A Penis in Paris – My Misadventures with Kate, Ep. 1

Dear members of my family: Read this at your own risk; I would suggest you didn’t. But just know I did not interact with said penis.

 

Kate and I reconnected in Paris when I moved here, about a month and a half ago when I started my life as an au pair in Paris. Kate is the best friend to have when you want to have a crazy adventure. I have never made a full night out with Kate because she parties hard and takes the night bus, while I am always super paranoid about missing the last metro (because there’s no night bus near me).

Saturday I decided to take Kate to a theatre show at a British theatre festival in Paris. I knew it would be very strange and avant garde – aka super strange and hopefully hilarious, and, if nothing else, at least in English. I booked the tickets the night before and Kate came over the next afternoon.

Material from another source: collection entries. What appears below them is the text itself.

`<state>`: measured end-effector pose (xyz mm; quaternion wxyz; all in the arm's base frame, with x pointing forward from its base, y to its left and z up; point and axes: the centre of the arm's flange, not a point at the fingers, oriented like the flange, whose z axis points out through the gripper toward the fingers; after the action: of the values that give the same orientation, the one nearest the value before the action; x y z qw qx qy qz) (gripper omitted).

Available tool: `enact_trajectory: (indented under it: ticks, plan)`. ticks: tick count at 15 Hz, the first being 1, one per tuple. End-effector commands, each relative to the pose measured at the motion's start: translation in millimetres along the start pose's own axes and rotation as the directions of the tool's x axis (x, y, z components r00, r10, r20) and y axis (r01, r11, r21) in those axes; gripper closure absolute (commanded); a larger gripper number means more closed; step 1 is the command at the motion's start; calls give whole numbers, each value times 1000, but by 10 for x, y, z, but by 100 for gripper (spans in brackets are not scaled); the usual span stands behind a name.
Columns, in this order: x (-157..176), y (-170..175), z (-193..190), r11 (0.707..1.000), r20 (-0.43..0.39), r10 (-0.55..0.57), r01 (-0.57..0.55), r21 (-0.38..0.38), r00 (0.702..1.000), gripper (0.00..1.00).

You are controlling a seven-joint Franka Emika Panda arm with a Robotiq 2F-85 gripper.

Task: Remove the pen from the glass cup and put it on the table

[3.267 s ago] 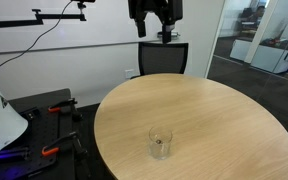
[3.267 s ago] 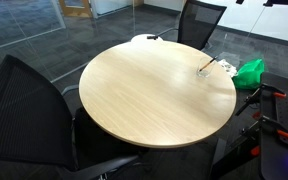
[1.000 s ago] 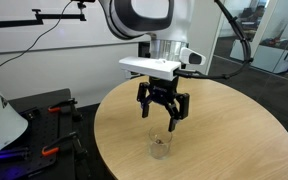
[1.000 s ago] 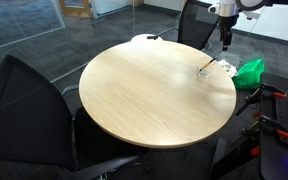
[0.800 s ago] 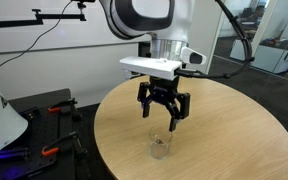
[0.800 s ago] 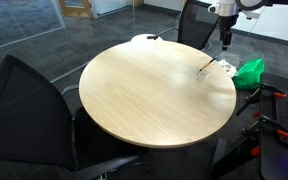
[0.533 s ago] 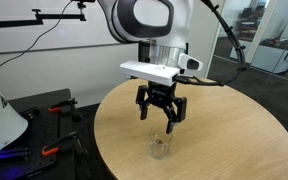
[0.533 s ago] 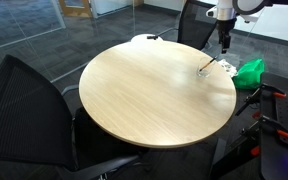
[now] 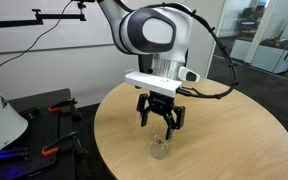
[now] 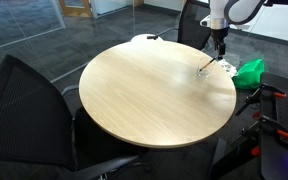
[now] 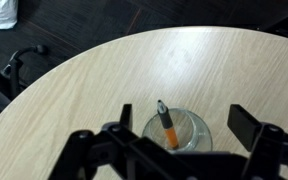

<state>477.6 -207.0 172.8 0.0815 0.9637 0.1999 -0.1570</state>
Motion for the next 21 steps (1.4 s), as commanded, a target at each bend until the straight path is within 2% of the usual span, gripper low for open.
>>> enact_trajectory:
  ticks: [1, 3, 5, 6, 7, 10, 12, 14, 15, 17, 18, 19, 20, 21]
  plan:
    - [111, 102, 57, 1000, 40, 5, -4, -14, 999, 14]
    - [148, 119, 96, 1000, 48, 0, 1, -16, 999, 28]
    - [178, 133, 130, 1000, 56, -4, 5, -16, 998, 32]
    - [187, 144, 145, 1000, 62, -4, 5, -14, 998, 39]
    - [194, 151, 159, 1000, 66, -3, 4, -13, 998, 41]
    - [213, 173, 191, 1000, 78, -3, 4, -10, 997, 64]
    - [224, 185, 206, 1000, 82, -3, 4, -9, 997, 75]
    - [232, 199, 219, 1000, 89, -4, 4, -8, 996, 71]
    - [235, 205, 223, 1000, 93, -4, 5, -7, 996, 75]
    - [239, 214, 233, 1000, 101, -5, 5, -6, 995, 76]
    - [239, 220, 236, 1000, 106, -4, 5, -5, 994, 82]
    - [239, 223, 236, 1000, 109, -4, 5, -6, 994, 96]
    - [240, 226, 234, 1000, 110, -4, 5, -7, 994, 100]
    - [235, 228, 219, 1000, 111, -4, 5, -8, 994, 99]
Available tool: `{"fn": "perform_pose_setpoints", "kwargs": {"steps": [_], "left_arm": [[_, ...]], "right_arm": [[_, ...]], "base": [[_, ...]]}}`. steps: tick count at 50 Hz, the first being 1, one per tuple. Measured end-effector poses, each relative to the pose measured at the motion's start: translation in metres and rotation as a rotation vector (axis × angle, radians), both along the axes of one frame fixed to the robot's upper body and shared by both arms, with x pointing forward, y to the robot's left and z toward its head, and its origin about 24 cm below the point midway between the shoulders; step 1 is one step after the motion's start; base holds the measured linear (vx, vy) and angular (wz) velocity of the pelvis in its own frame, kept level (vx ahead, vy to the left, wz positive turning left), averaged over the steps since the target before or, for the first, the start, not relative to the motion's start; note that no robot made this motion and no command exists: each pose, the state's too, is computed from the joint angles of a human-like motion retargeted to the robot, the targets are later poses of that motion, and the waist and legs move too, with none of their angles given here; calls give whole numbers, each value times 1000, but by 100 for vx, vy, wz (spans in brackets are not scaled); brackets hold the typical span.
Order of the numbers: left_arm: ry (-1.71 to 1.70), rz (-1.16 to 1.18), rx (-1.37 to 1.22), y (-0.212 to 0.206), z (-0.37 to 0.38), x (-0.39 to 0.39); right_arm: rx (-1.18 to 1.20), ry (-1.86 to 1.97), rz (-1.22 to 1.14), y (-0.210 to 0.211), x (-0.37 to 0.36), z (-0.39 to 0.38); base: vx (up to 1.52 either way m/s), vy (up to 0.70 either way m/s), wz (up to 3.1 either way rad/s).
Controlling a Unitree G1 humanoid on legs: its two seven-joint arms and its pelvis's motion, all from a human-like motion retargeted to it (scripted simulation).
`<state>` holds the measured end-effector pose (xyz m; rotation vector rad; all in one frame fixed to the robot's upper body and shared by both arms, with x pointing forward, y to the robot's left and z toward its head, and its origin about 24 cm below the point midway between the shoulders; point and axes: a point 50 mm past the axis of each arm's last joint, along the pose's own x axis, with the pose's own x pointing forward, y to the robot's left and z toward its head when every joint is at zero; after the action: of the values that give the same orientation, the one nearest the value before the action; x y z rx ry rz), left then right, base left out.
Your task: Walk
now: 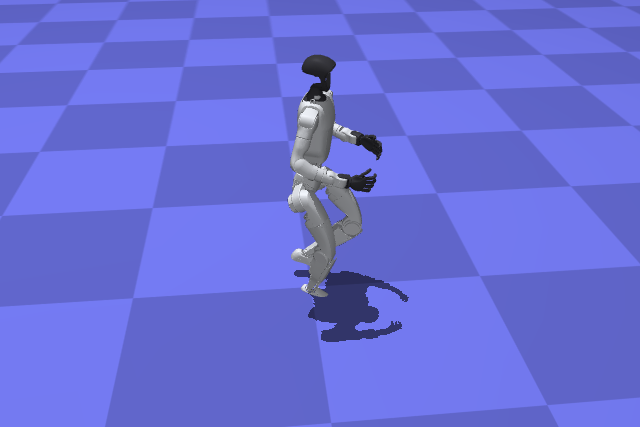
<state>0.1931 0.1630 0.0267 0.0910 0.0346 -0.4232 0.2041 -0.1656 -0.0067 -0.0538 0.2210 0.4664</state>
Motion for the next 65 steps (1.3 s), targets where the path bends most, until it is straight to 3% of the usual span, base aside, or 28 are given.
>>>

We chatted about stupid boys and I ate pan au chocolat while she sipped a strange beer I bought for her (I don’t know how to buy beer). She joked that the only thing she wanted for her birthday was a nice night with a naked man. We tried to leave on time, but I hated my outfit and changed 20 times while simultaneously doing my makeup. I had the metro directions – 2 transfers, 3 trains, a loooooong commute to a small theatre on the edge of Paris.

After getting on the train we realized I didn’t have directions from the metro station to the theatre…or the name of the theatre. We knew we would be late but gosh darn I was going to get my 10 euros’ worth of weird theatre. We walked out of the metro and realized our commute was a 15 minute walk, cementing our lateness. What we did not know was that we would have to climb hills and staircases that made us sweat our eyeliner off.

After finally finding the theatre we had to print our tickets (because they couldn’t just let us in, the only 2 girls in the lobby). Then we went outside to get a man to open the (unlocked) theatre door and walk us to the stage -because the seating was on the stage.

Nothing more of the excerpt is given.